## [WHAT THIS TASK INVOLVES]
Beginning with the line containing "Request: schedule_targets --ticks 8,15" and ending with the last line of the records, set down every line exactly.

[Data extracted from a collection]

BEGIN

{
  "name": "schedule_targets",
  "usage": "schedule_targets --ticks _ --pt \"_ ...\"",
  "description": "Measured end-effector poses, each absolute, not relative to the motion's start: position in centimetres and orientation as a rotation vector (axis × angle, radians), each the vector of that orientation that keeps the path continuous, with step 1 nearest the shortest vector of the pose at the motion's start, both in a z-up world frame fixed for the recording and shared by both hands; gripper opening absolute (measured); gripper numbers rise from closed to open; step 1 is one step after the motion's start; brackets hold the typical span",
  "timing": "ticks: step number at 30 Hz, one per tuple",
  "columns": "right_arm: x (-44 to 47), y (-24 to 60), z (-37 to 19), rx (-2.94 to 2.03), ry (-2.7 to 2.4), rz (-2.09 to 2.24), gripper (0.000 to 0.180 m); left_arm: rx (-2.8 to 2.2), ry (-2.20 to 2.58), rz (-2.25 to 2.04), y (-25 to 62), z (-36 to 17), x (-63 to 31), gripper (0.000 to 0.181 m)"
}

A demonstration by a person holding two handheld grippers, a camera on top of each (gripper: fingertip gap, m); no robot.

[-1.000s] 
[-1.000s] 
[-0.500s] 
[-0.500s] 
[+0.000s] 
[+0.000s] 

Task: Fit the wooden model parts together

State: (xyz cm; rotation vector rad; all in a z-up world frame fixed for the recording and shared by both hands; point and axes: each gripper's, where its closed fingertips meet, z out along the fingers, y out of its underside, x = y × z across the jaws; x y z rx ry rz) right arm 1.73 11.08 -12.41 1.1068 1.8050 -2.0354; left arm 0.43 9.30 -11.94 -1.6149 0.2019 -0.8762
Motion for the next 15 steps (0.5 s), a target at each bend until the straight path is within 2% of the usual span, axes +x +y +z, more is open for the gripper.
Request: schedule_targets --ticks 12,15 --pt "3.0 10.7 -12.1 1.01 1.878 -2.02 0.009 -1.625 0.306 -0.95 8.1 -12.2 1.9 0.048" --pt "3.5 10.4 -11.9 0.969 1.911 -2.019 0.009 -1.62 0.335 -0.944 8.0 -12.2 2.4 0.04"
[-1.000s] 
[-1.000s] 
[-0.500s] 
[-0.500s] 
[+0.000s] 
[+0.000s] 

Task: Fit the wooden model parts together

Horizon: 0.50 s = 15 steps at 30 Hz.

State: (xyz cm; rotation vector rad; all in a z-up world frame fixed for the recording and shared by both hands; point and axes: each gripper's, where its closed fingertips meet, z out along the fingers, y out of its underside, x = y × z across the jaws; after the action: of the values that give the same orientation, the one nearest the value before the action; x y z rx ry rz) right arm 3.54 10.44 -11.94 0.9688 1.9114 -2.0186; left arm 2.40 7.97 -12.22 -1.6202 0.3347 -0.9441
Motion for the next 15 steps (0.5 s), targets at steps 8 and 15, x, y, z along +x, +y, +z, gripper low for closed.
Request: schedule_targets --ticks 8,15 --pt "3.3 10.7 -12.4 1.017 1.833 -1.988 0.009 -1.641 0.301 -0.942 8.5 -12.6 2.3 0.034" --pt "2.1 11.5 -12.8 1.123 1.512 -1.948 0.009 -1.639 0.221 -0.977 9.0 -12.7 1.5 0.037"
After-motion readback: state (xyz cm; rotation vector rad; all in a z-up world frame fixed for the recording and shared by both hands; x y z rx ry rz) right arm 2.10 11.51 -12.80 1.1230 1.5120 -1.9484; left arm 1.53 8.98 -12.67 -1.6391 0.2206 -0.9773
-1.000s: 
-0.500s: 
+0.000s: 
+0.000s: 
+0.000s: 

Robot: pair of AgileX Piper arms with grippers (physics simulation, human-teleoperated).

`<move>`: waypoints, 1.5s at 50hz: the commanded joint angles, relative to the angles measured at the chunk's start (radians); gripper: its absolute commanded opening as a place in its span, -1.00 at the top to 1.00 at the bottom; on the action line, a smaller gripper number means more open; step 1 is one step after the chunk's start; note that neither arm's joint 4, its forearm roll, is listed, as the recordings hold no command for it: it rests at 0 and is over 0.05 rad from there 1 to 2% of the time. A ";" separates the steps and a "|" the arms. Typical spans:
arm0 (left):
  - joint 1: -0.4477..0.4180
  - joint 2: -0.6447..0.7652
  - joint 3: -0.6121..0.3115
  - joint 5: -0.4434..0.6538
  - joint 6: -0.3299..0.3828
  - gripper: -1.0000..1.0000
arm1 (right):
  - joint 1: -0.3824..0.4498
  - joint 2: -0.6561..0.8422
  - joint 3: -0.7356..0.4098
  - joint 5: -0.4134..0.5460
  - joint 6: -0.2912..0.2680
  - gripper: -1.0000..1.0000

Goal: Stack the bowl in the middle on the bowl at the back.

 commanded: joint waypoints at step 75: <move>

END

## [RESPONSE TO THIS EXERCISE]
Request: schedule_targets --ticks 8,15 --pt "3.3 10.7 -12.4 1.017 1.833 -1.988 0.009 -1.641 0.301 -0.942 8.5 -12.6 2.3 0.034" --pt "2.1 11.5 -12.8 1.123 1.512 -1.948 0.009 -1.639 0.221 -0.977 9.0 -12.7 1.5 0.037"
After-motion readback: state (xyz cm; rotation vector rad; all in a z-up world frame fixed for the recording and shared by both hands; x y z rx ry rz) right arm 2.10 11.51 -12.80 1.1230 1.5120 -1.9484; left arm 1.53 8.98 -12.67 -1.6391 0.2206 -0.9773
-1.000s: 
-0.500s: 
+0.000s: 
+0.000s: 
+0.000s: 

Robot: pair of AgileX Piper arms with grippers (physics simulation, human-teleoperated).

`<move>`: waypoints, 1.5s at 50hz: the commanded joint angles, relative to the angles measured at the chunk's start (radians); gripper: its absolute commanded opening as a place in its span, -1.00 at the top to 1.00 at the bottom; on the action line, a smaller gripper number means more open; step 1 is one step after the chunk's start; note that neither arm's joint 4, its forearm roll, is listed, as the recordings hold no command for it: it rests at 0 and is over 0.05 rad from there 1 to 2% of the time. A ";" separates the steps and a "|" the arms. Typical spans:
arm0 (left):
  - joint 1: -0.4477..0.4180
  - joint 2: -0.6447..0.7652
  - joint 3: -0.6121..0.3115
  - joint 5: -0.4434..0.6538
  - joint 6: -0.3299..0.3828
  - gripper: -1.0000..1.0000
arm1 (right):
  - joint 1: -0.3824..0.4498
  - joint 2: -0.6561..0.8422
  - joint 3: -0.7356..0.4098
  - joint 5: -0.4134..0.5460
  - joint 6: -0.2912..0.2680
  - gripper: -1.0000..1.0000

Goal: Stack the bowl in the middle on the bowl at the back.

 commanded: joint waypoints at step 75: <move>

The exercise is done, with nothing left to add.